- About this exercise -
Type out the data exactly as given. Skip any image.

Top of Listed entries

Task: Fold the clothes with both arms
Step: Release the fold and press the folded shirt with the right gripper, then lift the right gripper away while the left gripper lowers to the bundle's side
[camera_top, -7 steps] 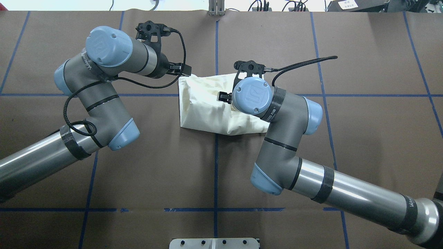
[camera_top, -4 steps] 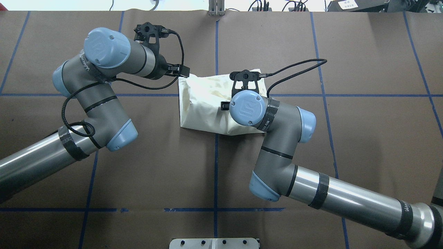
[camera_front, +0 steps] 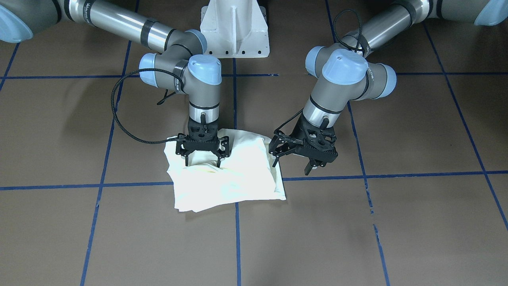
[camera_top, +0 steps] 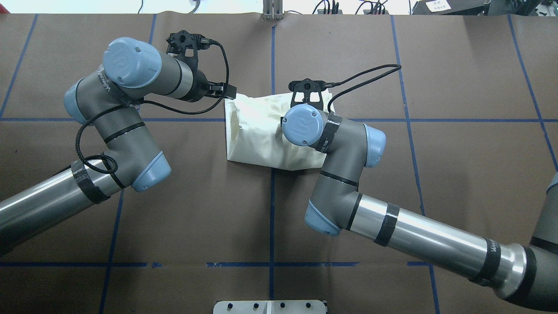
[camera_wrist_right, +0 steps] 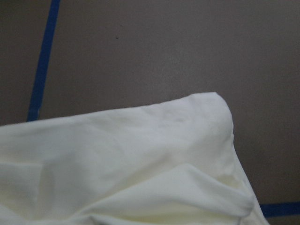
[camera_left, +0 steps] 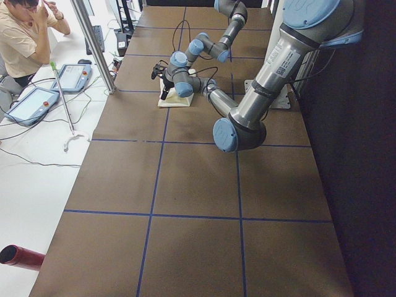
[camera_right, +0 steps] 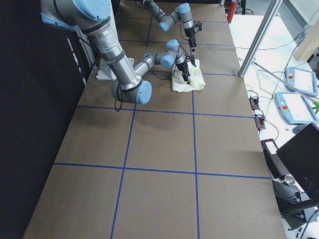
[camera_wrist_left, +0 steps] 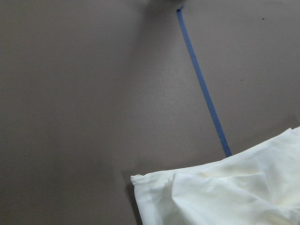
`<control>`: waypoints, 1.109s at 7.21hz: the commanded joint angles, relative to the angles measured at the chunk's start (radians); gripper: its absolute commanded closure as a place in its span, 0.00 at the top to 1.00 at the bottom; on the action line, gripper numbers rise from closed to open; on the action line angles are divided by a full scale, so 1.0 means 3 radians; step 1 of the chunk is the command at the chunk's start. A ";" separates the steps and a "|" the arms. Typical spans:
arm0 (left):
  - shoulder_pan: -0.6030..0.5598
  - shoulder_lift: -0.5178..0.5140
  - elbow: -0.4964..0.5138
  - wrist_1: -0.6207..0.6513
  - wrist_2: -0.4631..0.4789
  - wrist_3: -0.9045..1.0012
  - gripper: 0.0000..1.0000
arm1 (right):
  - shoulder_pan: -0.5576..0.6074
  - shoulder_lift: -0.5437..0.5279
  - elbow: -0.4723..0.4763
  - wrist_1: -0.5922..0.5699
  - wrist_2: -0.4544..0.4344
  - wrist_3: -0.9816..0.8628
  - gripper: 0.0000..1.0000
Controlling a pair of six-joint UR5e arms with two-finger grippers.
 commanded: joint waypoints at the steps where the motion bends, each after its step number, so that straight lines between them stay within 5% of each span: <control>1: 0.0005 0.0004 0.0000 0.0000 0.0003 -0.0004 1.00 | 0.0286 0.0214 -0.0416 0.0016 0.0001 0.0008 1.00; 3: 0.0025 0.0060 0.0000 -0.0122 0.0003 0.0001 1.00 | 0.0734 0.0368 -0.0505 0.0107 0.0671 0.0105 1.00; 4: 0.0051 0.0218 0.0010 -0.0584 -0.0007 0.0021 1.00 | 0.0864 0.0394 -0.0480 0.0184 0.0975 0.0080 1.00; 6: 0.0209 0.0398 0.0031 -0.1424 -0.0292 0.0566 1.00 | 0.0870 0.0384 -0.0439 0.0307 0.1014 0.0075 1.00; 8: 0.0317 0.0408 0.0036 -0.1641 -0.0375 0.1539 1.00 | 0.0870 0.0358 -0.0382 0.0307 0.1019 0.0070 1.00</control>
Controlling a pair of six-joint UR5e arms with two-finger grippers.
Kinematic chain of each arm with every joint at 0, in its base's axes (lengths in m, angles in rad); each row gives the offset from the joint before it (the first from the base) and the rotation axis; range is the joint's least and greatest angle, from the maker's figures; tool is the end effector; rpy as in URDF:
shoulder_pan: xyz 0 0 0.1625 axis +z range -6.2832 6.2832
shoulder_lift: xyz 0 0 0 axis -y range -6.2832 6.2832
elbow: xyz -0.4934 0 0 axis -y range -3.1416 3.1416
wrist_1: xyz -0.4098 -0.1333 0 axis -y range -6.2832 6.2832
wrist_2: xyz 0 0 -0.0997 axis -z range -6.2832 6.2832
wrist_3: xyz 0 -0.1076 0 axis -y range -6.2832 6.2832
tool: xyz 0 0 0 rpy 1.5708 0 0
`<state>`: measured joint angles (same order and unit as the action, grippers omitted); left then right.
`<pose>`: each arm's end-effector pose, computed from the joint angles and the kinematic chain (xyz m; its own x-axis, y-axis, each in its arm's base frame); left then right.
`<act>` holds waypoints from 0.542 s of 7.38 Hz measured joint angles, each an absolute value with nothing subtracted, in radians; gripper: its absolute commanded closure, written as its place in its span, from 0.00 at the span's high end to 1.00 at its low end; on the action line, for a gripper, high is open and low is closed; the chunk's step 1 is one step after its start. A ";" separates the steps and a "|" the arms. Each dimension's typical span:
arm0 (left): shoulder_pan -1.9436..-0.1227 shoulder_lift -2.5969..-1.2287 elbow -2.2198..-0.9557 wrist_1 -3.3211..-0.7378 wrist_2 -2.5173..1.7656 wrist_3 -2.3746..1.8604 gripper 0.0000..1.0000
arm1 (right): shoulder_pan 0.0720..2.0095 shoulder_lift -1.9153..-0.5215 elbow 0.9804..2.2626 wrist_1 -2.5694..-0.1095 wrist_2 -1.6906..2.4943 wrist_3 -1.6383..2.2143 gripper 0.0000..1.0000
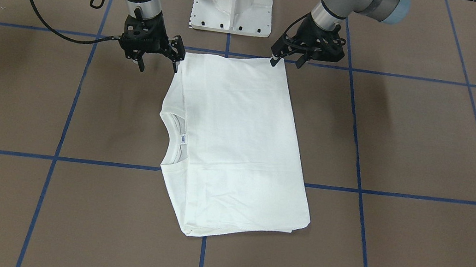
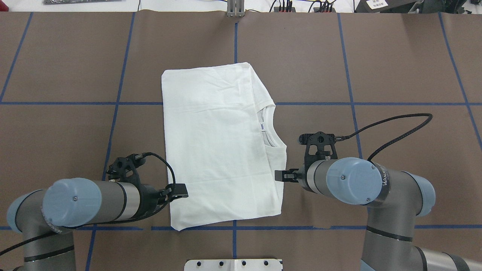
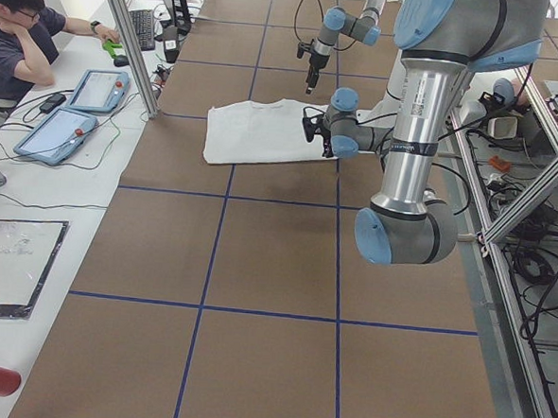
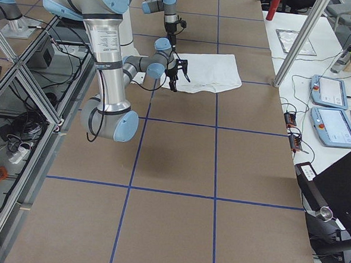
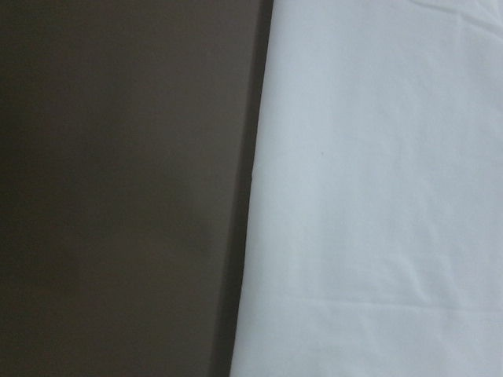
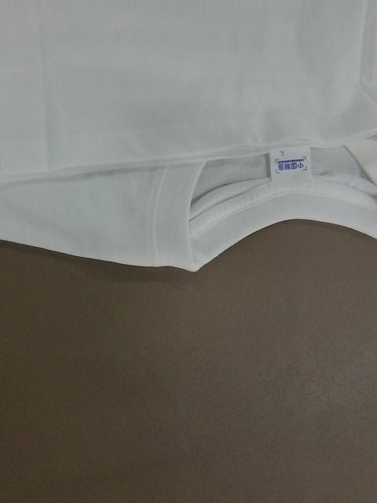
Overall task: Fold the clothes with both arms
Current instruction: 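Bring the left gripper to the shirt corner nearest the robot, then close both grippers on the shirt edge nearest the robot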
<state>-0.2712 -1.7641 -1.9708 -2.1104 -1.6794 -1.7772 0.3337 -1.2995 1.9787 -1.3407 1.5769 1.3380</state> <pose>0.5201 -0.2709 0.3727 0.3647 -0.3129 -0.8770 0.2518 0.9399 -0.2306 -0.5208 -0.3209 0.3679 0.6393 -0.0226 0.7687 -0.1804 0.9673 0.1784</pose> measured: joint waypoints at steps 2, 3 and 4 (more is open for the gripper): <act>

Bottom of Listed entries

- Exercise result -
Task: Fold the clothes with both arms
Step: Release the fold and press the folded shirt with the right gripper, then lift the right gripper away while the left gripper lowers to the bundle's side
[camera_top, -7 steps] 
[camera_top, -4 steps] 
[camera_front, +0 steps] 
[camera_top, +0 steps] 
[camera_wrist_right, +0 steps] 
[camera_left, +0 steps] 
[camera_right, +0 steps] 
[camera_wrist_left, +0 steps] 
`<control>`: waypoints, 1.109s at 7.21hz: the commanded joint angles, relative to the angles measured at the chunk's start (radians); gripper: its absolute commanded closure as a place in its span, 0.00 at the top to 1.00 at the bottom; on the action line, gripper numbers rise from closed to open; on the action line angles are divided by a full scale, so 1.0 means 3 radians; step 1 of the chunk is the command at the chunk's start. A ";" separates the steps and a "|" the arms. Typical spans:
arm0 (left):
  - shoulder_pan: -0.6030..0.5598
  - shoulder_lift: -0.5178..0.5140
  - elbow: -0.4964..0.5138
  - wrist_1: -0.6207..0.6513
  - wrist_2: -0.4631..0.4789
  - wrist_3: -0.9045..1.0012
  - gripper: 0.0000..1.0000
arm1 (right):
  - shoulder_pan: -0.5576..0.6074
  - shoulder_lift: -0.5437..0.5279
  - elbow: -0.4723..0.4763
  - wrist_1: -0.5922..0.5699
  - wrist_2: -0.4544..0.4344
  - wrist_3: -0.9816..0.8628
  - gripper: 0.0000..1.0000
Controlling a pair of six-joint UR5e arms with two-finger grippers.
 commanded: joint waypoints at the steps where the motion bends, each after its step number, so that straight lines between them stay within 5% of each span: <control>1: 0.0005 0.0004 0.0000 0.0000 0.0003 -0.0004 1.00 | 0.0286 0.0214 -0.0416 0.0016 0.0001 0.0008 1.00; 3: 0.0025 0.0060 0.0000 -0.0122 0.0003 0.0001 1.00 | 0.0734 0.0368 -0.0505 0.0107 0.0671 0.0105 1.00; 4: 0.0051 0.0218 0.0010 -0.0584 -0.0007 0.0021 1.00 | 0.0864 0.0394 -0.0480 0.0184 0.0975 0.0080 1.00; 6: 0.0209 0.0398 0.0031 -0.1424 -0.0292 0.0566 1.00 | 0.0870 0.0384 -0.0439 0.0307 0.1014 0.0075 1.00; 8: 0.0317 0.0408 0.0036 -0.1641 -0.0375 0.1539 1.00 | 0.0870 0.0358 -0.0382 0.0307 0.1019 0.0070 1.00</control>
Controlling a pair of six-joint UR5e arms with two-finger grippers.
Kinematic chain of each arm with every joint at 0, in its base's axes (lengths in m, angles in rad); each row gives the offset from the joint before it (the first from the base) and the rotation axis; range is the joint's least and greatest angle, from the maker's figures; tool is the end effector; rpy as in URDF:
shoulder_pan: xyz 0 0 0.1625 axis +z range -6.2832 6.2832
shoulder_lift: xyz 0 0 0 axis -y range -6.2832 6.2832
elbow: xyz -0.4934 0 0 axis -y range -3.1416 3.1416
wrist_1: xyz -0.4098 -0.1333 0 axis -y range -6.2832 6.2832
wrist_2: xyz 0 0 -0.0997 axis -z range -6.2832 6.2832
wrist_3: xyz 0 -0.1076 0 axis -y range -6.2832 6.2832
tool: xyz 0 0 0 rpy 1.5708 0 0
`<state>`: measured joint angles (same order and unit as the action, grippers omitted); left then right.
`<pose>`: each arm's end-effector pose, computed from the joint angles and the kinematic chain (xyz m; its own x-axis, y-axis, each in its arm's base frame); left then right.
`<act>` holds waypoints from 0.542 s of 7.38 Hz measured joint angles, each an absolute value with nothing subtracted, in radians; gripper: its absolute commanded closure, written as its place in its span, from 0.00 at the span's high end to 1.00 at its low end; on the action line, for a gripper, high is open and low is closed; the chunk's step 1 is one step after its start. A ";" separates the steps and a "|" the arms. Each dimension's typical span:
arm0 (left): shoulder_pan -1.9436..-0.1227 shoulder_lift -2.5969..-1.2287 elbow -2.2198..-0.9557 wrist_1 -3.3211..-0.7378 wrist_2 -2.5173..1.7656 wrist_3 -2.3746..1.8604 gripper 0.0000..1.0000
arm1 (right): shoulder_pan 0.0720..2.0095 shoulder_lift -1.9153..-0.5215 elbow 0.9804..2.2626 wrist_1 -2.5694..-0.1095 wrist_2 -1.6906..2.4943 wrist_3 -1.6383..2.2143 gripper 0.0000..1.0000
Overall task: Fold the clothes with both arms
Current instruction: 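Bring the left gripper to the shirt corner nearest the robot, then close both grippers on the shirt edge nearest the robot
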<state>-0.2712 -1.7641 -1.9708 -2.1104 -1.6794 -1.7772 0.3337 -1.2995 1.9787 -1.3407 1.5769 1.3380</state> <pose>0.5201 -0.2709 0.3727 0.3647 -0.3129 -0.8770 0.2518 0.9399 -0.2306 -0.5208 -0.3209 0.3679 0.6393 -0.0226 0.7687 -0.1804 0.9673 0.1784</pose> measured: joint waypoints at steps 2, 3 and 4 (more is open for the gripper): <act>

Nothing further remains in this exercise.